The filing comes at the eleventh hour for Bristol Myers. When the FDA turned back their initial application in May, the drugmaker promised to resubmit approval papers by the end of July.
By meeting that goal, Bristol still has a chance to hit two key deadlines tied to its $74 billion buyout of Celgene last year. The deadlines hinged on the approval of two experimental cell therapies that Celgene previously acquired rights to through separate deals. Approval of both would trigger an additional $9 per Celgene share payment from Bristol Myers.
The first of those deadlines, for the lymphoma treatment liso-cel, is Dec. 31. The agency twice pushed back a review of liso-cel, but said it would decide by Nov. 16 whether to grant an approval.
Bristol Myers has a bit longer to win clearance for ide-cel — the deadline is March 31 — but delays have cost it some breathing room.
The FDA can take up to 60 days to decide whether an application is acceptable enough to begin a review, which would then start a six- or 10-month clock depending on whether its done on a priority basis or not.
Bristol Myers was previously granted a Breakthrough Therapy designation by the FDA for ide-cel, signaling the FDA's close attention to the treatment.
The FDA's familiarity with the ide-cel application could speed up the process. In a research note, Mizuho Securities analyst Salim Syed wrote the review could start sooner than 60 days given that Bristol Myers only added new manufacturing details, suggesting that the application "otherwise has not materially changed."
Bristol and Bluebird are "committed to working with FDA to progress both applications and achieve the remaining regulatory milestones," they said in a statement, referring to the payments tied to approvals for ide-cel and liso-cel under the Celgene deal.
Even so, the two companies could potentially face more competition than they once did.
If approved before March, ide-cel would be the first such cell treatment to be cleared for multiple myeloma, a deadly cancer of the bone marrow. But a rival therapy developed by Legend Biotech, and later licensed by Johnson & Johnson, has advanced quickly.
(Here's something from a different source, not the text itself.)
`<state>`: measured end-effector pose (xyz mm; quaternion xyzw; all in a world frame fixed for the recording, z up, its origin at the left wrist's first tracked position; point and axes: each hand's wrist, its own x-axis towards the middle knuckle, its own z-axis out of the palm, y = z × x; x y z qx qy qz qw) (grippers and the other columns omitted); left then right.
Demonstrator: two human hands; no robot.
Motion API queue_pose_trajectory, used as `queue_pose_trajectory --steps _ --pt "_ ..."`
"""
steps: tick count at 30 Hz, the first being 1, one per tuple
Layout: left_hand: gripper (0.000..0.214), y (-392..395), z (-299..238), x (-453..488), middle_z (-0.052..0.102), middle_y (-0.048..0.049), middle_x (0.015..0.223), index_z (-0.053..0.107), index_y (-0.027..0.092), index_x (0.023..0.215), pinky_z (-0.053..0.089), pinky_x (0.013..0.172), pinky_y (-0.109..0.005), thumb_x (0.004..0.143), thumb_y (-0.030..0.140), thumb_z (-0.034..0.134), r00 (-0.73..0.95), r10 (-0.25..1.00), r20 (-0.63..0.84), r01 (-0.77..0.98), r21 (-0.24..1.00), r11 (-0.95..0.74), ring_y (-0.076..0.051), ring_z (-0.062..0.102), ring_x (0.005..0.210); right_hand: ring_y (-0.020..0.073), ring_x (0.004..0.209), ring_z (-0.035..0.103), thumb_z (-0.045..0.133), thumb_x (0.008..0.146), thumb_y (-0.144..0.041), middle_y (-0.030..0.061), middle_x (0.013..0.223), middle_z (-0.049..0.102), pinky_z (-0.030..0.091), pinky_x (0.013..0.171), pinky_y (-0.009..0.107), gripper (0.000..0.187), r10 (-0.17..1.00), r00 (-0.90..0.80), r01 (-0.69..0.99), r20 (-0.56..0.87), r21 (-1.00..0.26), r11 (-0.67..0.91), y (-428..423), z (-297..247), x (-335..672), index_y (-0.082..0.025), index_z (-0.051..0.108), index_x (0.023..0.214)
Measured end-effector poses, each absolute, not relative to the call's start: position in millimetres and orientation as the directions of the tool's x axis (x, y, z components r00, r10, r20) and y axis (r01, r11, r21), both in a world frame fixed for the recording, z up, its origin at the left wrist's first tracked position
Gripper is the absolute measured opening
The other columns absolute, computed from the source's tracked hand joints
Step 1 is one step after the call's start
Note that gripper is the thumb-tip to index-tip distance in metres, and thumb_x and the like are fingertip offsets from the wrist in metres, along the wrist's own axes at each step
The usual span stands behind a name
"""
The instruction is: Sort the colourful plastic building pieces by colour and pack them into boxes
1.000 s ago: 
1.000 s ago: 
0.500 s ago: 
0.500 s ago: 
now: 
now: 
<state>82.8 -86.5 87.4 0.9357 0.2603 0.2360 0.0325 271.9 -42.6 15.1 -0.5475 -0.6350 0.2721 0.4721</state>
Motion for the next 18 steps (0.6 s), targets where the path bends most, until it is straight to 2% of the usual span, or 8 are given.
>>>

Now called JNJ-4528, the treatment produced promising results in December and again in May. J&J's head of oncology clinical development, Craig Tendler, said in a recent interview the company expects to ask for U.S. approval later this year. An application in Europe is expected later this year as well, Legend has said in regulatory filings.
European regulators began reviewing ide-cel on May 20.